Run the code cell below to import some more necessary stuff.

In [None]:
import distribsem

from nltk.book import text1 as moby_dick, text2 as sense_and_sensibility

In this task we will train embeddings on our own text. As you might guess, you have two choices; you can use either *Moby Dick* or *Sense and Sensibility*. The first code cell below contains the code for training the embeddings. Like last time, `vocab_size` means how many words we will train embeddings for, `dimensionality` is the size of the context vocabulary (and consequently the dimensionality of the embeddings), `window_size` tells how many words we will take into account on each side of the target word, and `text` is the text we train the embeddings on (either `moby_dick` or `sense_and_sensibility`).

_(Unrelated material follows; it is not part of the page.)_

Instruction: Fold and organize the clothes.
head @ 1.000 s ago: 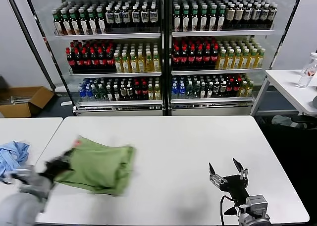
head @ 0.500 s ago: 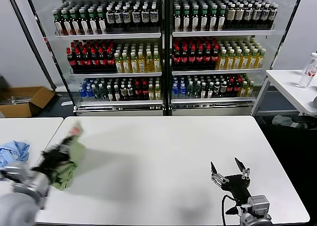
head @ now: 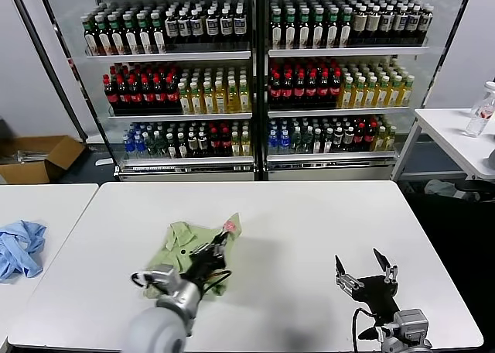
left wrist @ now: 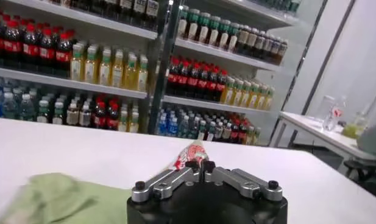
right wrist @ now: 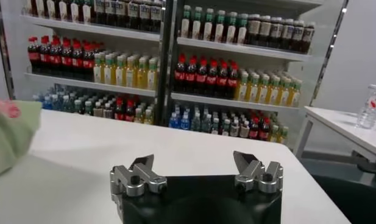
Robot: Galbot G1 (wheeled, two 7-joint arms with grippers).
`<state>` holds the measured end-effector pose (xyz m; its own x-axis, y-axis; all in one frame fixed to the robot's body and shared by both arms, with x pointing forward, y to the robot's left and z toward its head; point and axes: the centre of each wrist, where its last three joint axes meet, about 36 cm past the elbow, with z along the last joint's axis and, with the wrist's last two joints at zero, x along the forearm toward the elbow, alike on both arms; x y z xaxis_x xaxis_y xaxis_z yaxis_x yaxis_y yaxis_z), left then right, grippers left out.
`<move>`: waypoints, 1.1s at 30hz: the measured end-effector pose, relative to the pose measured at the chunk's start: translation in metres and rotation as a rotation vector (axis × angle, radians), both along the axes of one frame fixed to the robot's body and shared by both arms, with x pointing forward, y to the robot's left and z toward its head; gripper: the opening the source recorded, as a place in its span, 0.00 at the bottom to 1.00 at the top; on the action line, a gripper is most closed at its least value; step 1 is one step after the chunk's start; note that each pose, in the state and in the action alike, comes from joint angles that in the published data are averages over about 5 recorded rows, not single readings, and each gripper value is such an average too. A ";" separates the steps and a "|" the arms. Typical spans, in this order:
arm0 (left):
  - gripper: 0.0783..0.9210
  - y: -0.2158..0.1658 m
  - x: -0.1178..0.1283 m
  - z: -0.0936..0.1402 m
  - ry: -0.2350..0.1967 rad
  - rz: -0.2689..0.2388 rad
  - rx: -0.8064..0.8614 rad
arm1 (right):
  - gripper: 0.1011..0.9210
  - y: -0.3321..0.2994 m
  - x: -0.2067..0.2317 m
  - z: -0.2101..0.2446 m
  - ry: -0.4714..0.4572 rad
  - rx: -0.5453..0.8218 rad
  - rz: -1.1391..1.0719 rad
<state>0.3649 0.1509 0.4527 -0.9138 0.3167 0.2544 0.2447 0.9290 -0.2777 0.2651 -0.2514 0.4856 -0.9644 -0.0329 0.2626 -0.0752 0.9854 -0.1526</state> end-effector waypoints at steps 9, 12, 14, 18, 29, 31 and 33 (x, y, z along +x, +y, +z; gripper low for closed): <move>0.20 -0.041 0.014 -0.008 -0.043 0.053 -0.019 | 0.88 -0.004 0.007 0.000 0.000 -0.011 0.004; 0.30 -0.039 0.011 -0.010 -0.085 0.041 0.007 | 0.88 -0.005 0.012 -0.002 0.002 -0.011 0.009; 0.37 -0.032 0.008 -0.010 -0.124 0.031 0.037 | 0.88 -0.005 0.016 -0.005 0.004 -0.006 0.014; 0.51 -0.003 0.003 -0.009 -0.222 0.028 0.119 | 0.88 0.000 0.027 -0.012 0.018 0.029 0.027; 0.86 0.098 -0.003 -0.009 -0.419 0.095 0.422 | 0.88 0.067 0.078 -0.052 0.140 0.205 0.149; 0.88 0.107 -0.005 -0.009 -0.432 0.098 0.454 | 0.88 0.080 0.089 -0.060 0.163 0.220 0.171; 0.88 0.115 -0.005 -0.009 -0.442 0.100 0.479 | 0.88 0.092 0.099 -0.067 0.183 0.230 0.188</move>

Last time we examined the word contexts and tried to figure out how different window sizes and dimensionalities affect the resulting word embeddings. This time we will examine how the different parameters affect the clustering.

---

**Your task** is to train word embeddings on one of the two texts using different dimensionalities and window sizes. Try at least **two different dimensionality/window size-combinations**. For each combination, try out different numbers of clusters like in the first task. Answer the following questions as comments in the dedicated code cell below: 

**2.1** How do the dimensionalities/window sizes affect the resulting clustering?

**2.2** Are the differences easier to see with a small or a large number of clusters?

**2.3** Can you find an optimal number of clusters for some combination?

**2.4** How does the quality of the clustering compare to that of the W2V embeddings in Task 1?

*Note: The code cells are split as follows: the first code cell contains the code for training the embeddings, the second cell contains the code for plotting the clusters, and the third cell contains the code for sampling the clusters. They are split so that you do not have to train the embeddings every time you want to plot something, for example.*

**You can get a maximum of 2 points from this task.**

In [None]:
# These lines filter out some characters from the texts to make it less noisy
moby_dick = distribsem.filter_text(moby_dick)
sense_and_sensibility = distribsem.filter_text(sense_and_sensibility)

vocab_size = 10000
dimensionality = 1000
window_size = 4
text = moby_dick


embeddings, mapping = distribsem.create_vectors(
    vocab_size, 
    dimensionality, 
    window_size, 
    text
)

In [None]:
words = [w for w, i in sorted(mapping.items(), key=operator.itemgetter(1))]

# Number of clusters
clusters = 4

# Initialize algorithm and perform k-means on embeddings
model = KMeans(n_clusters=clusters)
model = model.fit(embeddings)
    
# Plot clusters
plot_utils.plot_kmeans(model, words, embeddings, mapping, plot_text=False, small_points=True)

In [None]:
show_n = 50
show_clusters = [0, 1, 2, 3]

plot_utils.sample_clusters(model, words, show_n, show_clusters)

In [None]:
# Answer the questions (2.1 – 2.4) as comments here
#
#

Download this page with your additions as a Notebook file (.ipynb) and return through Moodle.